Une équipe internationale impliquant
des chercheurs du CEA, du CNRS, de l’Université Joseph-Fourier, de
l’Université de Bristol (Royaume-Uni), de l’Université Nationale
Australienne et du Forschungszentrum Jülich (Allemagne), a
alors étudié la dynamique de ce nano-hybride par diffusion de neutrons
produits par un réacteur nucléaire de recherche[4]. De manière à
analyser séparément la myoglobine et la couche de polymères sans altérer
l’intégrité du système, l’équipe a eu recours à une astuce. Ils ont
marqué la protéine avec du deutérium (un isotope de l’hydrogène)[5]. Une
fois marquée, la myoglobine devient invisible[6] « aux yeux » des
neutrons, permettant ainsi d’observer uniquement la dynamique de la
couche de polymères.
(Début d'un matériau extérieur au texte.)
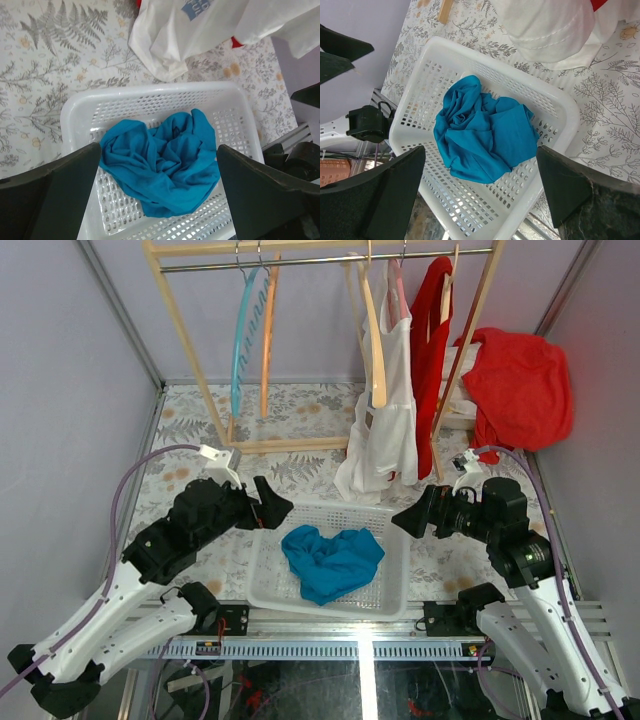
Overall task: Place the t-shirt on the hanger
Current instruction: Reset both arms
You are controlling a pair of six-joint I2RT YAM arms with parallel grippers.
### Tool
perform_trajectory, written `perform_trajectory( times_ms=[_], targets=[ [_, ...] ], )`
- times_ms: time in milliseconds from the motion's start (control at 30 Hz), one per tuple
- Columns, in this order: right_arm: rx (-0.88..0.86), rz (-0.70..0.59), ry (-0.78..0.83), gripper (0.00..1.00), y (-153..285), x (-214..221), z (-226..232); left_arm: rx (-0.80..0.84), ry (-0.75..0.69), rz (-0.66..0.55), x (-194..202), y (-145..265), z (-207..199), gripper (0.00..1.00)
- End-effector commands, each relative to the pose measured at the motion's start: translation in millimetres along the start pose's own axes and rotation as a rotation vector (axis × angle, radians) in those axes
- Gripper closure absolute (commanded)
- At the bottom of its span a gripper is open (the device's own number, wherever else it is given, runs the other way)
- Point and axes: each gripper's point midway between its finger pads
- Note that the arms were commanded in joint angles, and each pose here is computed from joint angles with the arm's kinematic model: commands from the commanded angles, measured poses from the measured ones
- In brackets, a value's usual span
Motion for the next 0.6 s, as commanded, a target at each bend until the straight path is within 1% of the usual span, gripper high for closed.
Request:
perform_trajectory(
  times_ms=[0,167,300,567],
  targets=[
    [-0.044,-0.026,0.001,0.01,-2.7,-5.6,6.5,0.029,0.033,0.022,12.7,1.6,0.6,0.0],
    [-0.037,-0.011,-0.026,0.01,-7.2,1.1,1.9,0.037,0.05,0.014,17.6,7.0,4.7,0.0],
    [0.003,-0.02,-0.042,0.01,-6.2,0.5,-4.1,0.049,0.057,-0.009,14.7,17.0,4.5,0.0],
    [0.017,-0.081,-0.024,0.01,-0.3,-9.7,-2.7,0.028,0.016,-0.056,2.7,30.2,7.7,0.0]
  ],
)
Point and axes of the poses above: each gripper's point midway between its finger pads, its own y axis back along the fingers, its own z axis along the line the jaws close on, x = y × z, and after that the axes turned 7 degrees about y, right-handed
Inversement, l’utilisation de polymères marqués au
deutérium permet de n’observer que la dynamique de la myoglobine.
Grâce
à la combinaison des techniques de marquage isotopique et de diffusion
de neutrons, les chercheurs ont pour la première fois pu montrer que ces
polymères possèdent une dynamique équivalente à celle des molécules
d’eau autour des protéines. D’autre part, ils ont montré que la
myoglobine présente dans le nano-hybride possède une dynamique similaire
à celle d’une protéine qui serait normalement hydratée. Au sein de ce
système, la myoglobine reste donc fonctionnelle malgré l’absence d’eau :
les polymères jouent ainsi le rôle de lubrifiant pour les mouvements de
la protéine, mission normalement remplie par les molécules d’eau dans
un environnement physiologique.
[1] L'Institut de Biologie Structurale (CEA/CNRS/Université Joseph-Fourier).
[2] L’Institut Laue-Langevin (Grenoble).
[3] Protéine impliquée dans le stockage de l’oxygène dans les muscles.
[4] Deux réacteurs ont été utilisés ici : le réacteur de recherche à haut flux localisé au sein de l'Institut Laue-Langevin (ILL) à Grenoble (France) et le réacteur de recherche FRM II à Garching, près de Munich (Allemagne).
[5] Préparation effectuée au laboratoire de deutération de l’Institut Laue-Langevin.
[6] Du fait de ses propriétés particulières, le deutérium affaiblit le signal mesuré quand il remplace l'hydrogène, jusqu’à le « masquer ».
Rendre des protéines
fonctionnelles en l’absence d’eau pourrait ouvrir un champ de travail
dans plusieurs secteurs industriels. En effet, la présence d’eau reste
un handicap dans bien des situations, comme la conservation de solutions
de protéines (dégradation) ou la création de médicaments à forte
concentration en principe actif (agrégation). A terme, il serait
possible de manipuler facilement un très grand nombre de protéines
nécessaires au développement d’applications dans l’industrie, en
pharmacologie, et en médecine.
Malgré l’absence d’eau dans son environnement, la myoglobine (en rouge), enrobée d’une couche de polymères particuliers (en gris) conserve sa fonctionnalité biologique. © Journal of the American Chemical Society.